Welcome, Guest. Please login or register.

Author Topic: AmigaOS and the Console Development - Part 1  (Read 13459 times)

Description:

0 Members and 1 Guest are viewing this topic.

Offline matthey

  • Hero Member
  • *****
  • Join Date: Aug 2007
  • Posts: 1294
    • Show all replies
Re: AmigaOS and the Console Development - Part 1
« on: September 30, 2015, 08:06:16 PM »
Code: [Select]
   //    lea    cd_RastPort(a6),a1
    //    move.b    cu_Mask(a2),rp_Mask(a1)
    IGraphics->SetWriteMask(rastPtr, unit->cu_Mask);

    //    moveq    #0,d0
    //    move.b    d6,d0
    //    LINKGFX    SetDrMd
    IGraphics->SetDrMd(rastPtr, oldMode);

Progress! The replacement code is probably 1/3 of the speed of the original. Calling functions has lots of overhead. The macros in includes/graphics/gfxmacros.h could be used from C as well.

Quote
The original 68K assembler version of the console occupied 16,212 bytes. Compare that with the last 68K C version (V50.26) which was 42,564 bytes! It just shows how squashed the assembler version was (but that C version did have some debug code as well).

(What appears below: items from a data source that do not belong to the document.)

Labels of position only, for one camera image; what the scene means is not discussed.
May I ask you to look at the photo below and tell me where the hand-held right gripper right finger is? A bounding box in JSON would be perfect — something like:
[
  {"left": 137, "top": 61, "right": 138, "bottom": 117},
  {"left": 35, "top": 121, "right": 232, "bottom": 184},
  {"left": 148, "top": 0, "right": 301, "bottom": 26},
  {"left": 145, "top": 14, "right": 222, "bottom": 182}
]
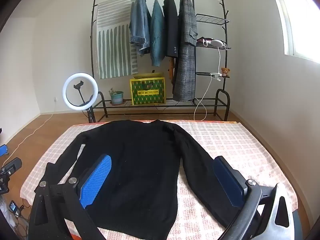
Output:
[{"left": 212, "top": 156, "right": 294, "bottom": 240}]

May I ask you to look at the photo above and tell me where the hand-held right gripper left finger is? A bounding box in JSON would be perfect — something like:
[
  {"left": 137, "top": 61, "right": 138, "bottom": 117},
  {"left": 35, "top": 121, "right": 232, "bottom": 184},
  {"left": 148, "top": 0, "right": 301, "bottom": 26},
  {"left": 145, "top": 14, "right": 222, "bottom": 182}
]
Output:
[{"left": 28, "top": 154, "right": 112, "bottom": 240}]

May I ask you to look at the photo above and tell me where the black sweater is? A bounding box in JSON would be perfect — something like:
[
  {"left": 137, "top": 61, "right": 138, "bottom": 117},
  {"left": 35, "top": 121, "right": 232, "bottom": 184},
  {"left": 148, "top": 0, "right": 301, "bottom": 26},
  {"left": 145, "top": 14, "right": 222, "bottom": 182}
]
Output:
[{"left": 46, "top": 119, "right": 247, "bottom": 240}]

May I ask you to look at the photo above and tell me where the black metal clothes rack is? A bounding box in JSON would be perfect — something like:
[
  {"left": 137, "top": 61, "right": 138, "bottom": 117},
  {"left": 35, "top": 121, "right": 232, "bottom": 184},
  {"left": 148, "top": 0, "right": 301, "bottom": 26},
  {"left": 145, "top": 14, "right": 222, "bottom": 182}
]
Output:
[{"left": 90, "top": 0, "right": 230, "bottom": 123}]

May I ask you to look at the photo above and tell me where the pink checked bed cover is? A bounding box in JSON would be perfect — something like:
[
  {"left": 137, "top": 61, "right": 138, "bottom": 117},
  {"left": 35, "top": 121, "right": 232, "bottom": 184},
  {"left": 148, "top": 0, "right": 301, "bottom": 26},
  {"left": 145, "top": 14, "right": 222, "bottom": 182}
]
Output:
[{"left": 20, "top": 121, "right": 299, "bottom": 240}]

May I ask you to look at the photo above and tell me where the potted plant in teal pot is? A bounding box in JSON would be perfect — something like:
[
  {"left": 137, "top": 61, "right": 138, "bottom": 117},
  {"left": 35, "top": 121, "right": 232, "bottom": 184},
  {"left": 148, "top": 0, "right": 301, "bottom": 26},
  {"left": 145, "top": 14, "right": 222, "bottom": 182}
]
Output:
[{"left": 109, "top": 88, "right": 124, "bottom": 105}]

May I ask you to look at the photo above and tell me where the yellow green patterned box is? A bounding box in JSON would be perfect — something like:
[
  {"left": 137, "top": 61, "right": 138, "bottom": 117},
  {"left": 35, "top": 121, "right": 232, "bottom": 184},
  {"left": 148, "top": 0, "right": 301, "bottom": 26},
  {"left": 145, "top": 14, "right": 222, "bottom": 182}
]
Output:
[{"left": 129, "top": 76, "right": 166, "bottom": 105}]

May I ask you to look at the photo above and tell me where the grey plaid coat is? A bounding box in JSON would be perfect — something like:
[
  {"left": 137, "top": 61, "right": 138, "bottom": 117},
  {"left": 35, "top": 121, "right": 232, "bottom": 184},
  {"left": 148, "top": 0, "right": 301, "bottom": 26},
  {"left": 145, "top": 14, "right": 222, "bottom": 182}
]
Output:
[{"left": 172, "top": 0, "right": 198, "bottom": 102}]

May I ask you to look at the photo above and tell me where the green striped hanging cloth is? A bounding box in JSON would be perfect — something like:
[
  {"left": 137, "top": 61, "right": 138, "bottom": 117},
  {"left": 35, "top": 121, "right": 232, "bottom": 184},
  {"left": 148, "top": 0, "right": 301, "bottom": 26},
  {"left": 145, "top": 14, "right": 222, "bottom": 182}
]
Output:
[{"left": 96, "top": 0, "right": 139, "bottom": 80}]

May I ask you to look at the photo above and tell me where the white clip lamp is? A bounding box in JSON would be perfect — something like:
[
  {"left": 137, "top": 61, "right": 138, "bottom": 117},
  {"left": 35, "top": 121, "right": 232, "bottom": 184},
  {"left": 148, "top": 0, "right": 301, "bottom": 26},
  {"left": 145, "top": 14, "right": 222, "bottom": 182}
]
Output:
[{"left": 209, "top": 39, "right": 227, "bottom": 81}]

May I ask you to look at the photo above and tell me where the teal knit sweater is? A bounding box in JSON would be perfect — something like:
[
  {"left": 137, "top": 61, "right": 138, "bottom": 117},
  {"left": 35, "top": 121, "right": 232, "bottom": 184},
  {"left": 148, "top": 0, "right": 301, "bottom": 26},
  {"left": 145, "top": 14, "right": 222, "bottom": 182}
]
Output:
[{"left": 149, "top": 0, "right": 166, "bottom": 67}]

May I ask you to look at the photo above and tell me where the blue denim jacket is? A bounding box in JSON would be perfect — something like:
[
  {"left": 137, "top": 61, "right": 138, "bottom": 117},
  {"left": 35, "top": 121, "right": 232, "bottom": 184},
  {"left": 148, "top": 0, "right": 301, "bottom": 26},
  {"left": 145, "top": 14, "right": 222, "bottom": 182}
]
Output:
[{"left": 129, "top": 0, "right": 152, "bottom": 57}]

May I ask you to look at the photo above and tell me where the black blazer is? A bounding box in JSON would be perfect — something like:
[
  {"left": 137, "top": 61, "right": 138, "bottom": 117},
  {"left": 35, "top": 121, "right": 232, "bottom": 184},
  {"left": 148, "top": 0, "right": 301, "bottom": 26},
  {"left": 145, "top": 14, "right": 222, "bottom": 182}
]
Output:
[{"left": 162, "top": 0, "right": 179, "bottom": 58}]

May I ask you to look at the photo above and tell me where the window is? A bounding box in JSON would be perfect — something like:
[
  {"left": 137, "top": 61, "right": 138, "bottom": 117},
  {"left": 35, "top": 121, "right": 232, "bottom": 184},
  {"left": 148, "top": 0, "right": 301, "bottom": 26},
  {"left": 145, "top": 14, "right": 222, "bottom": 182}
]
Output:
[{"left": 267, "top": 0, "right": 320, "bottom": 63}]

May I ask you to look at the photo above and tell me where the pale floor cable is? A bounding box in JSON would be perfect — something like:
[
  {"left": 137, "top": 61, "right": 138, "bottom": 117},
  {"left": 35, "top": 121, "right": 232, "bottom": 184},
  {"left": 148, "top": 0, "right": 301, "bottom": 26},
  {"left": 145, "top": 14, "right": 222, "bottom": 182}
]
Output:
[{"left": 4, "top": 114, "right": 54, "bottom": 162}]

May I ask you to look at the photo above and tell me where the white lamp cable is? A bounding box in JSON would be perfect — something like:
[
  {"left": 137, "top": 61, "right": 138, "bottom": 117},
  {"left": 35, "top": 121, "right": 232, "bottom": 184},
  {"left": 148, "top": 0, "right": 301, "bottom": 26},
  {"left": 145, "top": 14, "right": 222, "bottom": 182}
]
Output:
[{"left": 194, "top": 76, "right": 215, "bottom": 121}]

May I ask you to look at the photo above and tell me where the white ring light on stand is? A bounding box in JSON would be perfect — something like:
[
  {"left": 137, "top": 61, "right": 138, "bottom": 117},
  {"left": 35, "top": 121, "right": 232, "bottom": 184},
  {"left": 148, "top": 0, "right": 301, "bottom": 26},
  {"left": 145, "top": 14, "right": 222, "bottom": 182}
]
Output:
[{"left": 62, "top": 72, "right": 98, "bottom": 123}]

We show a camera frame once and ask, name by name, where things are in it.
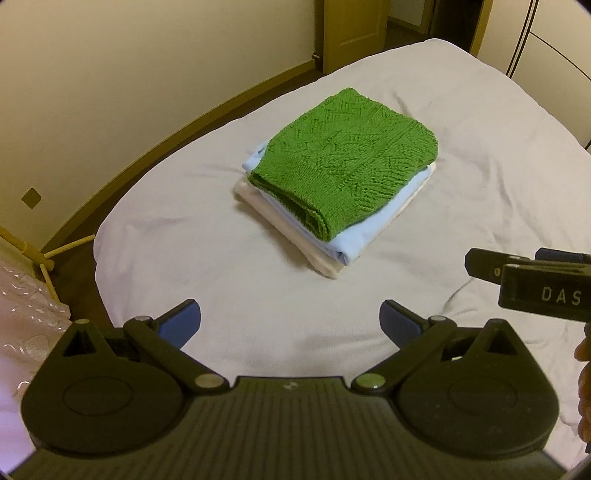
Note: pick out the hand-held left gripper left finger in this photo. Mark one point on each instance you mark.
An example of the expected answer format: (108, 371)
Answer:
(180, 323)

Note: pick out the folded cream garment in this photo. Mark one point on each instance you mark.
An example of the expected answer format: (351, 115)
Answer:
(300, 244)

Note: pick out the folded light blue garment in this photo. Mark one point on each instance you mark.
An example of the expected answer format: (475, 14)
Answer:
(364, 230)

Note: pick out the small square wall outlet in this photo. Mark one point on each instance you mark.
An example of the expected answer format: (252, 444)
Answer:
(31, 197)

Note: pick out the pale pink patterned cloth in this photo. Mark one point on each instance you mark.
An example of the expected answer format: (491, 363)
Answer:
(27, 332)

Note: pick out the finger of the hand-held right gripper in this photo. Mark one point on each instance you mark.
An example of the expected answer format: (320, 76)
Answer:
(485, 264)
(561, 256)

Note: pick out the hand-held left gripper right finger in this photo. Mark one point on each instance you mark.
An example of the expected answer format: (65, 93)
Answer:
(398, 323)

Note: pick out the pale grey duvet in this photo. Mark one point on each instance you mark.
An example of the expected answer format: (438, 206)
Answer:
(184, 244)

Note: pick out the pale yellow rack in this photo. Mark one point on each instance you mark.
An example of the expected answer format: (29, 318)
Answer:
(46, 256)

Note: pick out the person's right hand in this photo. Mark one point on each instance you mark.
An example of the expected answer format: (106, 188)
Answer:
(585, 392)

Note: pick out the wooden door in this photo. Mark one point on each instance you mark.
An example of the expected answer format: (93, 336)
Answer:
(358, 27)

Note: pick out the cream wardrobe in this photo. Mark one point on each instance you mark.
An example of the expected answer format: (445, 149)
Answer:
(554, 46)

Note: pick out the green knitted sweater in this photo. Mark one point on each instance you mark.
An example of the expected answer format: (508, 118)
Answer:
(341, 157)

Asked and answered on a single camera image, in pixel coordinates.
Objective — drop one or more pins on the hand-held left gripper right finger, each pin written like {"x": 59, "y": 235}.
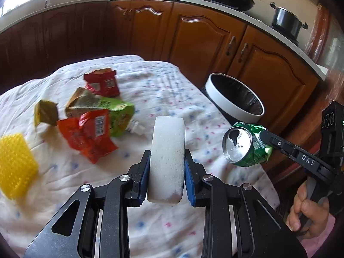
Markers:
{"x": 189, "y": 185}

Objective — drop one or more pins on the orange red foil packet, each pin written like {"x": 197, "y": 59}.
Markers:
{"x": 86, "y": 137}

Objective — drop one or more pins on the torn tan paper carton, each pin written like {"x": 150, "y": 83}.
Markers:
{"x": 80, "y": 100}

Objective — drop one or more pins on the steel stock pot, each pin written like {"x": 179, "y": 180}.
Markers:
{"x": 287, "y": 20}

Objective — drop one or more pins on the green foil packet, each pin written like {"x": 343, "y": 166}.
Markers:
{"x": 121, "y": 113}

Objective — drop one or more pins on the person's right forearm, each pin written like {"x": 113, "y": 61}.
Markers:
{"x": 319, "y": 247}

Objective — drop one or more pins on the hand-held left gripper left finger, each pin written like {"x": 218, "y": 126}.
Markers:
{"x": 143, "y": 177}

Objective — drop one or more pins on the wooden lower cabinets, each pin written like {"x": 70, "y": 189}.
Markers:
{"x": 201, "y": 37}

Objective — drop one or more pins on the light stone countertop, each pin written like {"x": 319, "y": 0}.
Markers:
{"x": 188, "y": 0}

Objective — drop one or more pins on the person's right hand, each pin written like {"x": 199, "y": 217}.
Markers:
{"x": 309, "y": 217}

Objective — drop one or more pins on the white sponge block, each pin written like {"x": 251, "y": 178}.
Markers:
{"x": 166, "y": 153}

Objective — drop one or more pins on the small white paper scrap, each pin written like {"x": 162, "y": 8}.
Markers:
{"x": 136, "y": 127}

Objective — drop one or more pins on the white rimmed trash bin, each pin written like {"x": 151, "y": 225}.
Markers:
{"x": 228, "y": 104}

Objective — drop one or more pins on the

... Also, the assembler version had been written to minimise code size, rather than to optimise speed or code legibility.

The 68k assembler code was optimized for size instead of speed yet the example shown is much faster and much smaller in assembler. Why don't they just write the code in C++ (for better maintainability) also and see if they can make a semi-modern $2000 PPC computer slower than a 25 year old 68060?

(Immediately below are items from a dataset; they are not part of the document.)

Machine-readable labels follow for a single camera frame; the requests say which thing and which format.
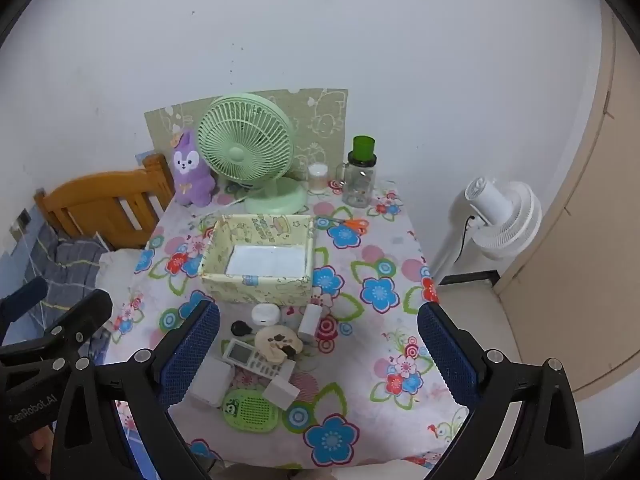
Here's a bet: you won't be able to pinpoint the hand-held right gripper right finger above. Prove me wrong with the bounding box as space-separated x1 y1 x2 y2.
419 302 586 480

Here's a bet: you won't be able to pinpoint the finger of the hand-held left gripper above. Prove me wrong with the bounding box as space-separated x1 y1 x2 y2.
0 288 114 377
0 276 49 333

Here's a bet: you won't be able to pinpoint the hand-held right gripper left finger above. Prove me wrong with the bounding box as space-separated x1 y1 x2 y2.
52 300 221 480

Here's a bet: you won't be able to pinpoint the white square box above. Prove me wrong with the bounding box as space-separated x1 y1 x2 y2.
189 358 235 408

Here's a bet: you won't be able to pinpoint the white remote control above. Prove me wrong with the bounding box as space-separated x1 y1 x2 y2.
222 338 296 380

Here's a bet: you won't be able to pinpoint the beige round compact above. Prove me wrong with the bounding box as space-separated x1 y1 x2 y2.
255 325 304 365

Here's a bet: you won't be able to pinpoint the white round case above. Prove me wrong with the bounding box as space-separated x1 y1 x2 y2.
250 303 282 329

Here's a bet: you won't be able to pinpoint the green perforated round case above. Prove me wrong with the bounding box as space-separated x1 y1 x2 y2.
222 389 281 433

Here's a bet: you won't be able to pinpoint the yellow printed fabric storage box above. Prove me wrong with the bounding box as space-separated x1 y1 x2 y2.
200 214 318 307

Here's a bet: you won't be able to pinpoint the small white box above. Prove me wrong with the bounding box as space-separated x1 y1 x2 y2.
262 376 301 410

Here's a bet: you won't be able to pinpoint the white power adapter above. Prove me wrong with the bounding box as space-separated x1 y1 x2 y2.
298 304 322 342

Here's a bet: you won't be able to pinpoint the grey plaid blanket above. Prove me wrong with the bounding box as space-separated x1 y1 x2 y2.
0 220 108 366

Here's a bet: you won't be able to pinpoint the floral tablecloth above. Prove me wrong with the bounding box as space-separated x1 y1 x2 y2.
97 187 471 471

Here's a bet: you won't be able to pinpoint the white standing fan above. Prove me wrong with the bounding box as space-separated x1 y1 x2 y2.
431 176 543 283

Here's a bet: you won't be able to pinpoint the beige door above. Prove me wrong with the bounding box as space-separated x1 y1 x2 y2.
492 7 640 401

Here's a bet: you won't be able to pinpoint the purple plush toy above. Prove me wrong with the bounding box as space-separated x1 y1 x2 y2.
171 129 217 208

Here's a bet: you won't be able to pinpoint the glass mug jar green lid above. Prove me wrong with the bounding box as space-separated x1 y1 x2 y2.
335 135 378 208

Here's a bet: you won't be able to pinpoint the green desk fan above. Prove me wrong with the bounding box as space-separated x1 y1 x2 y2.
196 93 309 215

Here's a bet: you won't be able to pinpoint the cotton swab jar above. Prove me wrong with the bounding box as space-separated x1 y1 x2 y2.
307 163 329 195

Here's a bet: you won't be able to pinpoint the beige printed cloth board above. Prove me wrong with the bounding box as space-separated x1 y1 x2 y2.
144 88 349 181

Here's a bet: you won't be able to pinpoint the black fan cable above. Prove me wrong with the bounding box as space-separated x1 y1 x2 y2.
452 215 476 266

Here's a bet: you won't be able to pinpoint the orange-handled scissors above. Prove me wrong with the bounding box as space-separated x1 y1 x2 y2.
316 215 370 233

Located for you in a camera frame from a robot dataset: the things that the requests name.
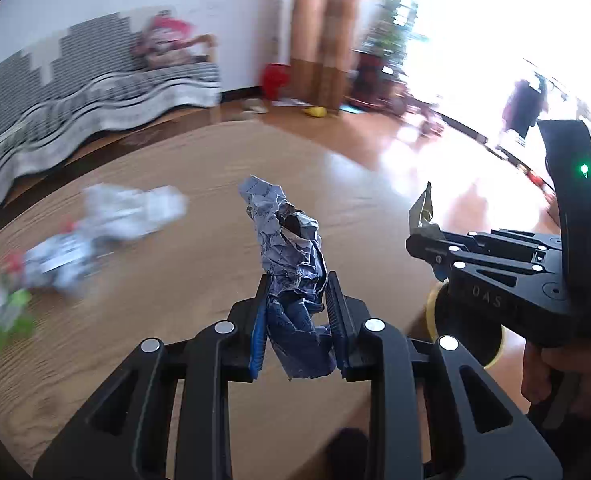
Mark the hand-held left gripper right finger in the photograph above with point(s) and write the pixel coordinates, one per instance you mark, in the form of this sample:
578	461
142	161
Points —
336	330

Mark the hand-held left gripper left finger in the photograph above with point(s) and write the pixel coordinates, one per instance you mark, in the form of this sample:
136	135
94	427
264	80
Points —
259	340

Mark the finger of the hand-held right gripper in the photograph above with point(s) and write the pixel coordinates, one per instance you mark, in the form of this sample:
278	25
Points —
505	242
485	264

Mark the blue-grey printed paper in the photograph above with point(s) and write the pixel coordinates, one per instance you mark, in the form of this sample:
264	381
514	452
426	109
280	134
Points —
290	270

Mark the dark foil wrapper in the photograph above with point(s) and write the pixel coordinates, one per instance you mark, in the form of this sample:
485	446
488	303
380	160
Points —
423	212

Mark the yellow rimmed trash bin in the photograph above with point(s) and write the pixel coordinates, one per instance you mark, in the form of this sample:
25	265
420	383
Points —
475	345

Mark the person's right hand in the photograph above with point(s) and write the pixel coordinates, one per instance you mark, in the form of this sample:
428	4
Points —
538	375

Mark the toy tricycle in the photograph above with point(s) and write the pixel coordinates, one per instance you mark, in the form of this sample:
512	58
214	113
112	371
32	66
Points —
423	115

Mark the white plastic bag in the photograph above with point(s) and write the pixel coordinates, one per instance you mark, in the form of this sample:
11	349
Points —
130	210

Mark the silver white blister packet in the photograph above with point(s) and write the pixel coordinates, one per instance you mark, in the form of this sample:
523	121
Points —
60	262

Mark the yellow toy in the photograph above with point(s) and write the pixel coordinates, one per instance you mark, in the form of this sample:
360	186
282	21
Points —
315	111

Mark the potted green plant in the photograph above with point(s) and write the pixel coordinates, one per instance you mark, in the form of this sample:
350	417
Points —
385	45

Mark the white paper sheet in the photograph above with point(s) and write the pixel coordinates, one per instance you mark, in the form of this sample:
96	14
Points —
288	103

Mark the beige slipper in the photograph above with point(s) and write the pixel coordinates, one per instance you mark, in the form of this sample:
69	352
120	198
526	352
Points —
254	106

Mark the green wet wipe packet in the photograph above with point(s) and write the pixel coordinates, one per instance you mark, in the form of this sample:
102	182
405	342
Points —
7	315

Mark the red bucket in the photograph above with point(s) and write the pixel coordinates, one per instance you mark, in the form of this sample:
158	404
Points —
275	80

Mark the small red wrapper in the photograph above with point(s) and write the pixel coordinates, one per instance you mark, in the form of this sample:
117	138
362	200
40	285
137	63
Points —
12	262

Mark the brown striped curtain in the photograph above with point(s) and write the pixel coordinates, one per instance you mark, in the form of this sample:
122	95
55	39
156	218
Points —
325	35

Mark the grey striped sofa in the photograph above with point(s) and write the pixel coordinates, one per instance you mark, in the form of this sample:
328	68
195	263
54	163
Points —
75	105

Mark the wooden frame sofa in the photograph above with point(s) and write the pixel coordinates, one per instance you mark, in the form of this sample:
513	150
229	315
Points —
208	47

Edit: Also, the 5 lines of assembler code, if properly optimized, should be 4 lines on an existing 68k CPU and could be 3 lines on an enhanced 68k CPU.

Code: [Select]
   //    move.b    cu_Mask(a2),rp_Mask+cd_RastPort(a6) ; this works on existing 68k
    IGraphics->SetWriteMask(rastPtr, unit->cu_Mask);

    //    mvz.b    d6,d0  ; ColdFire instruction
    //    LINKGFX    SetDrMd
    IGraphics->SetDrMd(rastPtr, oldMode);
« Last Edit: September 30, 2015, 09:53:48 PM by matthey »
 

Offline matthey

  • Hero Member
  • *****
  • Join Date: Aug 2007
  • Posts: 1294
    • Show all replies
Re: AmigaOS and the Console Development - Part 1
« Reply #1 on: October 01, 2015, 06:32:20 AM »
Quote from: Thomas Richter;796669
And why do you bother? Is this in a speed-critical part of the device? Even worse, the assembler function does not go through an interface, hence anything that probably sits on top of SetWriteMask() is ignored.


The macros are perfectly legal and they are a lot faster. Is it better coding practice to use slower code for little if any benefit? It is true that the macros don't go through the LVO so a setpatch couldn't replace the code but this is true of much of the AmigaOS. It didn't stop P96/CGFX from patching everything. Your newest layers.library still uses the Forbid/Permit macros in most places instead of the function calls. Also, some of your layers.library function calls go through the LVO and some use a regular BSR instruction. It looks pretty inconsistent to me.

Quote from: Thomas Richter;796669

Despite all that, the best optimization *here* would have been to simply drop the SetWriteMask() alltogether. The reason why the console.device uses this trick is to speed up scrolling in case the current color selection only requires a single plane to be modified, but everything on the PPC does not use planar graphics in first place, so any attempt to modify the write mask will make the code slower.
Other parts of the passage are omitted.